* ASSIGNMENT *
In the entries below, count each line where "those" appears. Give the total and nothing more.

* INPUT DATA *
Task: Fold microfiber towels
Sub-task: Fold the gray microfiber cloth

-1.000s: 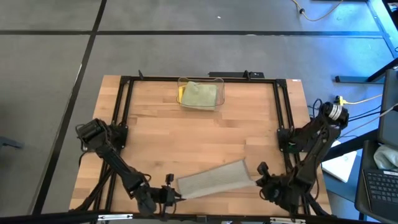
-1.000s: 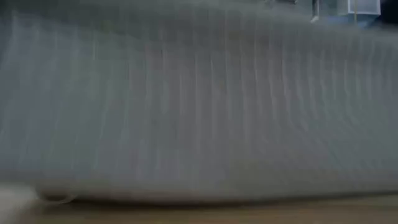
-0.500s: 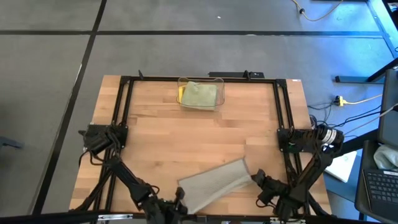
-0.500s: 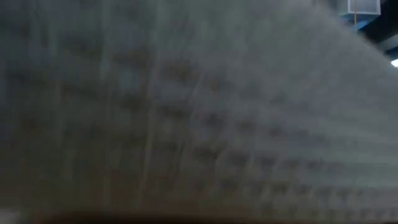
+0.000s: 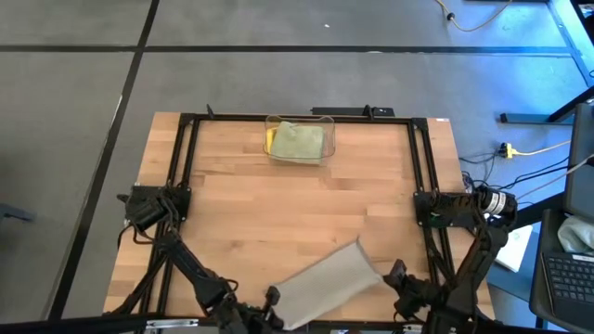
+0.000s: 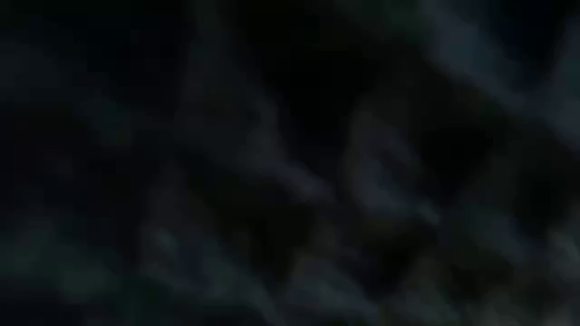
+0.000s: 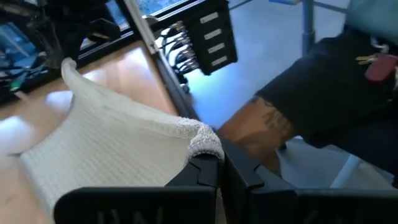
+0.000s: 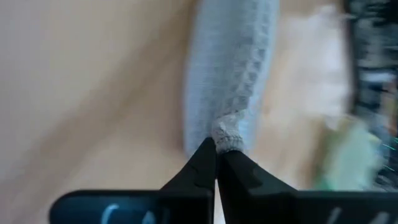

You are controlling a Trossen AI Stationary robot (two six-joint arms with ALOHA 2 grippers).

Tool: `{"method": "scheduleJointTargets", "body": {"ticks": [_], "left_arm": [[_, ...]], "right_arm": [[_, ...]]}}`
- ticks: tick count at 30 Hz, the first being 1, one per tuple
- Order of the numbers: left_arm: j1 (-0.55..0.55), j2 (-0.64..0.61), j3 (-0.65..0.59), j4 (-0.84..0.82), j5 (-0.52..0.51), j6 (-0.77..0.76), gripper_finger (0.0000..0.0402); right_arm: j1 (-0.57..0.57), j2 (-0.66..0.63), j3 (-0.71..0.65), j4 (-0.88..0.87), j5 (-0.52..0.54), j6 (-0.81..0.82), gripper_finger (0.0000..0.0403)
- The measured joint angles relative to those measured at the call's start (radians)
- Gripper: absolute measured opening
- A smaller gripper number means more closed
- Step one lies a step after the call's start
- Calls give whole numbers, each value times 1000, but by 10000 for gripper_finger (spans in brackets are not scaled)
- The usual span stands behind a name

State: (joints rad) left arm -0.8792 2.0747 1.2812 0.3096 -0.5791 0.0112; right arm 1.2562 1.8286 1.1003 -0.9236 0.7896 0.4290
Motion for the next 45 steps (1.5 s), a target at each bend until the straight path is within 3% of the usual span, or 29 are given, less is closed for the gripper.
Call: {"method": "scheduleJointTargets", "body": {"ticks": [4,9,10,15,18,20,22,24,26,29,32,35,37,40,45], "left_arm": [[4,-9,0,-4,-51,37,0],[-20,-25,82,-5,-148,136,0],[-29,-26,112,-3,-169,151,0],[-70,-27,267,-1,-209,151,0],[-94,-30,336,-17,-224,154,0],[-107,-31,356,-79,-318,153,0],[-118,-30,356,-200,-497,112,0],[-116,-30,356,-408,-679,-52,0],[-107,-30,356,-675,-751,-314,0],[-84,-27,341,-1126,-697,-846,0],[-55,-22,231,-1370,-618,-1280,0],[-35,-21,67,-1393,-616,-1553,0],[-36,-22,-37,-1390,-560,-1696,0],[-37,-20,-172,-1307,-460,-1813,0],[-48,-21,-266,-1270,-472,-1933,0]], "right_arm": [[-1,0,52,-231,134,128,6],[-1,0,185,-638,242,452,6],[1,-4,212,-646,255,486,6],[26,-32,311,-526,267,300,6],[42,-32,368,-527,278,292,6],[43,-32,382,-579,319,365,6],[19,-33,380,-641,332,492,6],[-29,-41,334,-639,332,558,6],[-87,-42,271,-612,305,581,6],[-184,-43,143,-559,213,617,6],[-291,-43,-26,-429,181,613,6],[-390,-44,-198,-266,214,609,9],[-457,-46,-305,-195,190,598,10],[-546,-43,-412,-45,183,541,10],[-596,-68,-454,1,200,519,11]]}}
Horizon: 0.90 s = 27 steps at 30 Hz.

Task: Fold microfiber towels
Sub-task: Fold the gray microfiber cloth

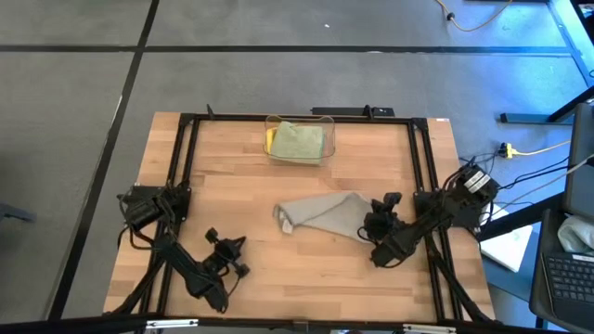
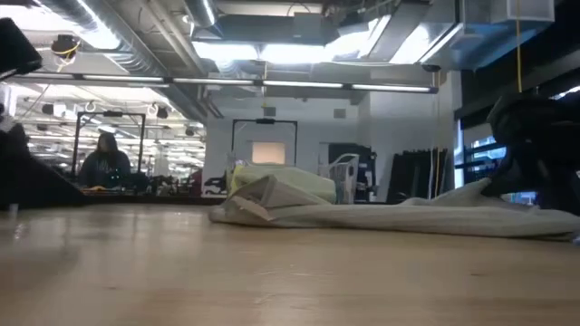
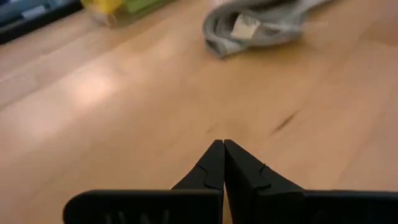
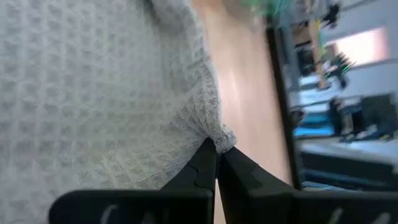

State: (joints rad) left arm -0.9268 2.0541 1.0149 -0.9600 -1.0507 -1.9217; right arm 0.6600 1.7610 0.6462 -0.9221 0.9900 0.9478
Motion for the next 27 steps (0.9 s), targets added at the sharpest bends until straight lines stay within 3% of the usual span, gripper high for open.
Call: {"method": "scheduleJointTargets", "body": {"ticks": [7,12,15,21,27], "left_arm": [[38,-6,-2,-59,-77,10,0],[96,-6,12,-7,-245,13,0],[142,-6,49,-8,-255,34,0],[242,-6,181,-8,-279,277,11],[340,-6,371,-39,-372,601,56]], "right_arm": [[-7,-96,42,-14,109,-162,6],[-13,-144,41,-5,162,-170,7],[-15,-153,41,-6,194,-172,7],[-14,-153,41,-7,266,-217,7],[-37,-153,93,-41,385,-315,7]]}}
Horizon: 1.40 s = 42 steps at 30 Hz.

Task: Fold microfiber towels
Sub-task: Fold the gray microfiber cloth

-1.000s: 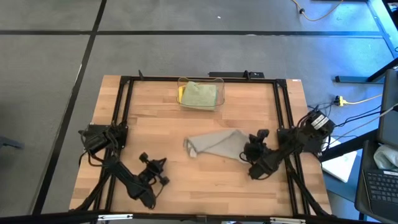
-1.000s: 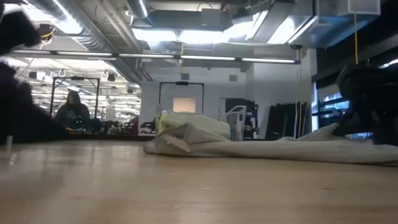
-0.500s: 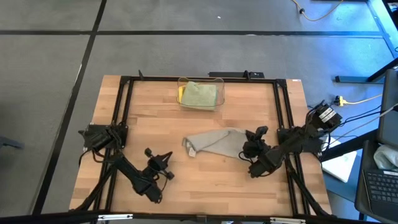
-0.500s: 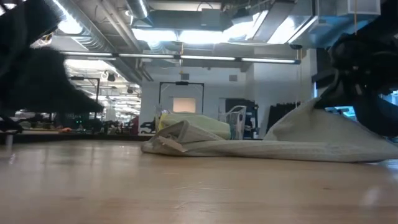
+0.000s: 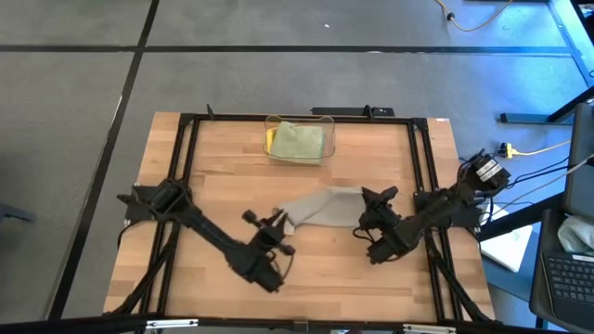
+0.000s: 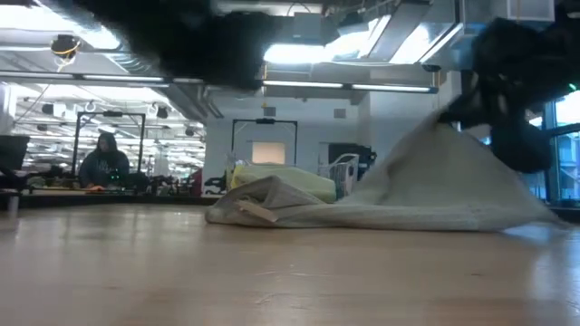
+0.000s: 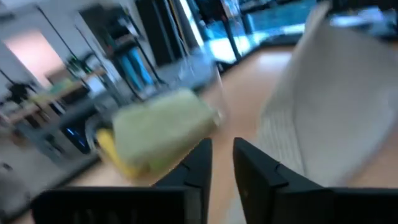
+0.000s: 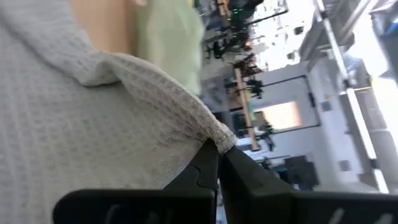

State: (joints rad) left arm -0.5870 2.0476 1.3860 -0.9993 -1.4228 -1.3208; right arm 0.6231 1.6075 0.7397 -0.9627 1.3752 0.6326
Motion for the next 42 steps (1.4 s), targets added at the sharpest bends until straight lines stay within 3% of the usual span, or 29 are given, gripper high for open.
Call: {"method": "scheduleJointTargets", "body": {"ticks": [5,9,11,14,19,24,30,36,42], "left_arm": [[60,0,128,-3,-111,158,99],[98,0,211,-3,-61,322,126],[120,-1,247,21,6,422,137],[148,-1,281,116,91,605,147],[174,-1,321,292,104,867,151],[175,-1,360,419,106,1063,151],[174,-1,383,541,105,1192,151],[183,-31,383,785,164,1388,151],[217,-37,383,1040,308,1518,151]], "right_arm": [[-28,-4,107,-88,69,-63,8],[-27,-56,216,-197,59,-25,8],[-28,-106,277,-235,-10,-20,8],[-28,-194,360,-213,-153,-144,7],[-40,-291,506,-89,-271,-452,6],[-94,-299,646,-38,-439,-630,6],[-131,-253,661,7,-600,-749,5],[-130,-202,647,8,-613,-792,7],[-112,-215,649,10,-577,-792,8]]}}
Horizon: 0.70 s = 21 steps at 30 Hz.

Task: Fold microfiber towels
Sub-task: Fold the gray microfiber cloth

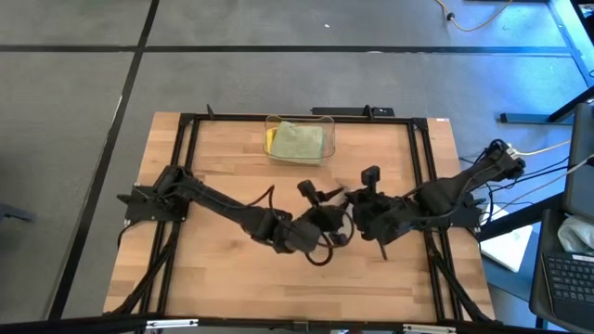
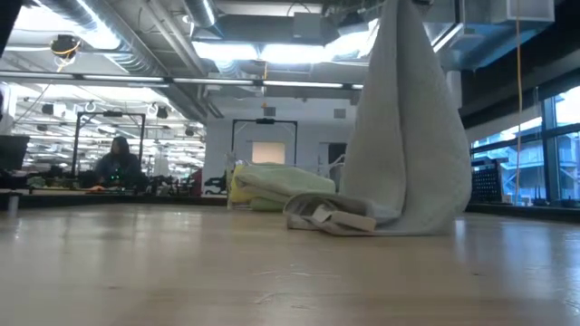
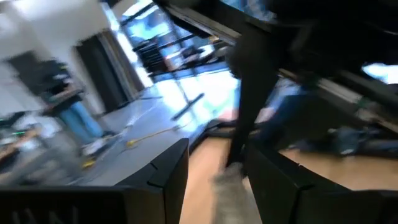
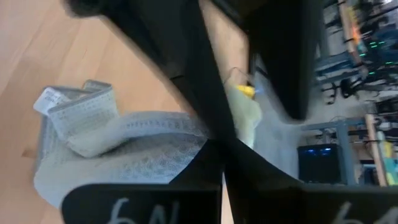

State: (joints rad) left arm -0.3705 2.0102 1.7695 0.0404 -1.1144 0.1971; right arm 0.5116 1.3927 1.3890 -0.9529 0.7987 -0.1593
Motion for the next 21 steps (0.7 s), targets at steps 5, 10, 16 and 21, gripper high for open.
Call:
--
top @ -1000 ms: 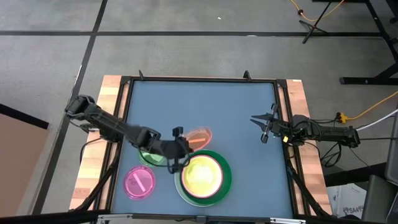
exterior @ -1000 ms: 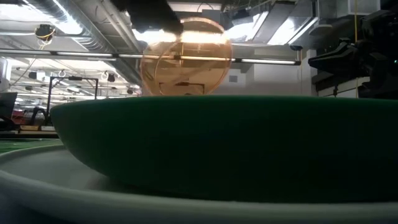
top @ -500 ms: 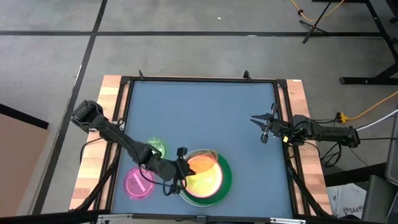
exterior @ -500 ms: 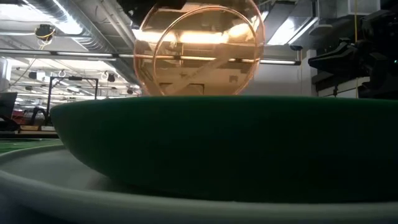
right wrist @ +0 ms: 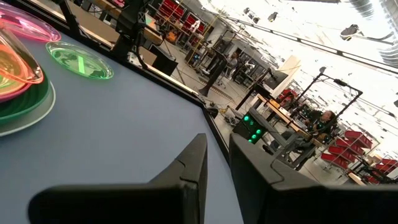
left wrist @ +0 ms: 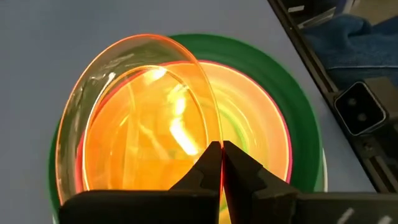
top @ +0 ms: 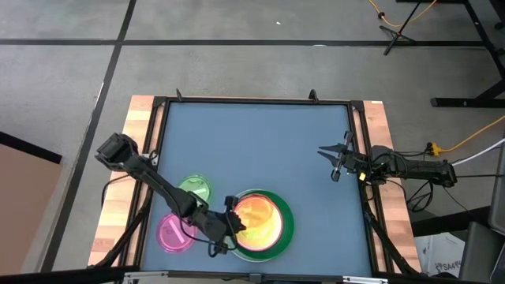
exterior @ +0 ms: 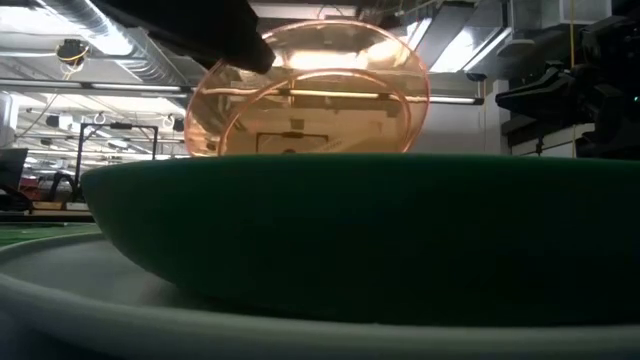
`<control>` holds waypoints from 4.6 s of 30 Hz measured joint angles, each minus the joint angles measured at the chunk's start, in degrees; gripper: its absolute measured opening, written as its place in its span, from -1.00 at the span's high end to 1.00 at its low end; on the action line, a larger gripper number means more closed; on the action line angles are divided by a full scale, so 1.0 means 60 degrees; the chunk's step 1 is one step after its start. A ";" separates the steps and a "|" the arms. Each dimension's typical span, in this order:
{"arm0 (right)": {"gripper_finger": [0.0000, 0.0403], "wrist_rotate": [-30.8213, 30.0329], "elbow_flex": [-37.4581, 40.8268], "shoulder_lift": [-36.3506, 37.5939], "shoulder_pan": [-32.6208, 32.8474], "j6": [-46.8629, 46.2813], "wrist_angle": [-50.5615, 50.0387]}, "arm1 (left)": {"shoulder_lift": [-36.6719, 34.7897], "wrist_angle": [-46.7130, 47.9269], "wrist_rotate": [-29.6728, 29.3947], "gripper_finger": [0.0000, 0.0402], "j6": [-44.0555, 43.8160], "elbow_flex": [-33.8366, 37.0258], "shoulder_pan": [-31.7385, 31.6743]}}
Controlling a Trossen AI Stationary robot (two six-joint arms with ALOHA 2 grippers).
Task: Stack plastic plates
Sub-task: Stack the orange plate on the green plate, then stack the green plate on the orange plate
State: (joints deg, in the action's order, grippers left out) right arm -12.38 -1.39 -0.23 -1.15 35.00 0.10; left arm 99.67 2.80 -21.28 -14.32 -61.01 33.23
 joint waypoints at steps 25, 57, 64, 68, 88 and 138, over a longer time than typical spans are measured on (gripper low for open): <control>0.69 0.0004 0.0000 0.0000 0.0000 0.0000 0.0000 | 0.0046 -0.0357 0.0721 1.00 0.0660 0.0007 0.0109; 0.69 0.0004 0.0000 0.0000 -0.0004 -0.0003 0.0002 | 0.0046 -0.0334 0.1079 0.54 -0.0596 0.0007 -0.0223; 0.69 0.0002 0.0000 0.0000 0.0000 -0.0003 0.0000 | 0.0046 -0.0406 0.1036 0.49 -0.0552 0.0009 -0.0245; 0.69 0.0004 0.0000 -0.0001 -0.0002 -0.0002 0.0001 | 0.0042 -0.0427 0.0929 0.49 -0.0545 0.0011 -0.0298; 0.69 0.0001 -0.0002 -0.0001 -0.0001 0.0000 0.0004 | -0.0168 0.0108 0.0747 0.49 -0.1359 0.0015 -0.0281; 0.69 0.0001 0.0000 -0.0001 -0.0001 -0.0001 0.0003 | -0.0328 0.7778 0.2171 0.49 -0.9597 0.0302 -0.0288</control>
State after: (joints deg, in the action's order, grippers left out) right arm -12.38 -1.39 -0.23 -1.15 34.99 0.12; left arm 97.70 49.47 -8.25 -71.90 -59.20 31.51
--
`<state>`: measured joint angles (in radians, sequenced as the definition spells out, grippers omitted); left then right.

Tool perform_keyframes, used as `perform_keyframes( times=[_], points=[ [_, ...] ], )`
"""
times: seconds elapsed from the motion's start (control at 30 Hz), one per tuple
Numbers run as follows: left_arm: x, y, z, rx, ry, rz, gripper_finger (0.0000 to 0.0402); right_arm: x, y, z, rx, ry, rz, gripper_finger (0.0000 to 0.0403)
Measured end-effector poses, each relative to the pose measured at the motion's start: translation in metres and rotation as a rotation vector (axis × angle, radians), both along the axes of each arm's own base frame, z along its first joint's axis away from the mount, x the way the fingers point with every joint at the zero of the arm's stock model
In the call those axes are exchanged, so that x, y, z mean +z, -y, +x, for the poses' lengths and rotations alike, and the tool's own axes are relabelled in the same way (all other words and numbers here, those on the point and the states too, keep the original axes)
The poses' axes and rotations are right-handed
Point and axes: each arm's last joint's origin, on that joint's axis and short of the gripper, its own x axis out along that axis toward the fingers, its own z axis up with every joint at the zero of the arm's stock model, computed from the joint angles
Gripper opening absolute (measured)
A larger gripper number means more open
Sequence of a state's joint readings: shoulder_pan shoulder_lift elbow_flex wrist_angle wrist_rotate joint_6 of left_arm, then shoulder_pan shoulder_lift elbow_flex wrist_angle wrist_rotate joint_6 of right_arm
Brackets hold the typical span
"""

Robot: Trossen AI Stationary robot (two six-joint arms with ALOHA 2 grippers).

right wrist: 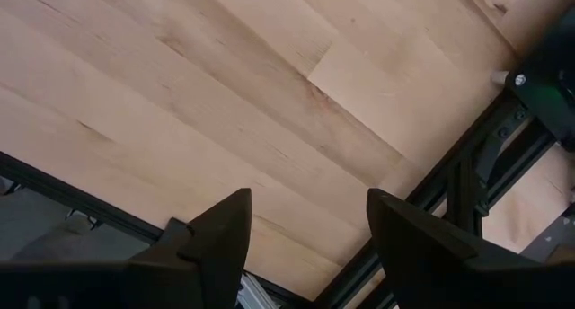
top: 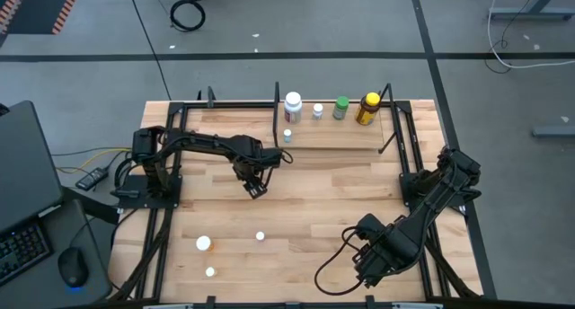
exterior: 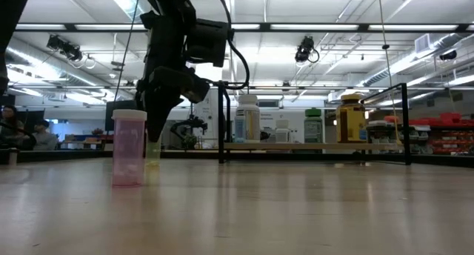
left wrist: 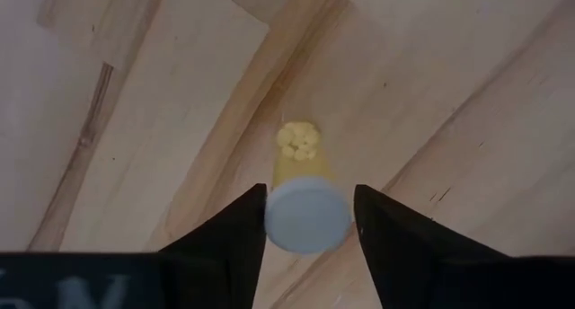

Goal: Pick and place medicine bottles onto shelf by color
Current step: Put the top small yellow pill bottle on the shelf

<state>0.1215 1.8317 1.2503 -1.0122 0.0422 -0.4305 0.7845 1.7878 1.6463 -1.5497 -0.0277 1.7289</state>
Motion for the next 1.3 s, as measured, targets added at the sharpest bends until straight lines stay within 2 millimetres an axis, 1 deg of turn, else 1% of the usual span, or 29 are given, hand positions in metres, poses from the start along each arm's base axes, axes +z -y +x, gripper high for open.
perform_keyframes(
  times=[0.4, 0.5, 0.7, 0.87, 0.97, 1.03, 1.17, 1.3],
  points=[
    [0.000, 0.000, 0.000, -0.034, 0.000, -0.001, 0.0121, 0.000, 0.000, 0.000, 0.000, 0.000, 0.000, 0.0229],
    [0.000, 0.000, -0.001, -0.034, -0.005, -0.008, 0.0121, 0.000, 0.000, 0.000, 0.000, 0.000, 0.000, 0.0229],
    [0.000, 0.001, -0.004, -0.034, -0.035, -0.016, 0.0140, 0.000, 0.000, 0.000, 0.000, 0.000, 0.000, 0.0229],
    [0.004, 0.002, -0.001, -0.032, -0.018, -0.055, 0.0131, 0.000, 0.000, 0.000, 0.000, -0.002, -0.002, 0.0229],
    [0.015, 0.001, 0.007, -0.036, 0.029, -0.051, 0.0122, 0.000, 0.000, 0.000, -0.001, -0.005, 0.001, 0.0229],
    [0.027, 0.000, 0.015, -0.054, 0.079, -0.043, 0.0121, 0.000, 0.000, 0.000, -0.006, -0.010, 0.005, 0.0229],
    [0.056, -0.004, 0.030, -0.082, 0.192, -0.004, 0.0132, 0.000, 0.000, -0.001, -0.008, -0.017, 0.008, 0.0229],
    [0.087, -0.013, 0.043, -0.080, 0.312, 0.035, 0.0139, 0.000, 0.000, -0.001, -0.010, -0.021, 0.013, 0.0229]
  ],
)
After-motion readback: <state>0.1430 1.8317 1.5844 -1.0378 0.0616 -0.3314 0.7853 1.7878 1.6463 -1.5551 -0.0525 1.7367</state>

* RESULT OF THIS TASK *
2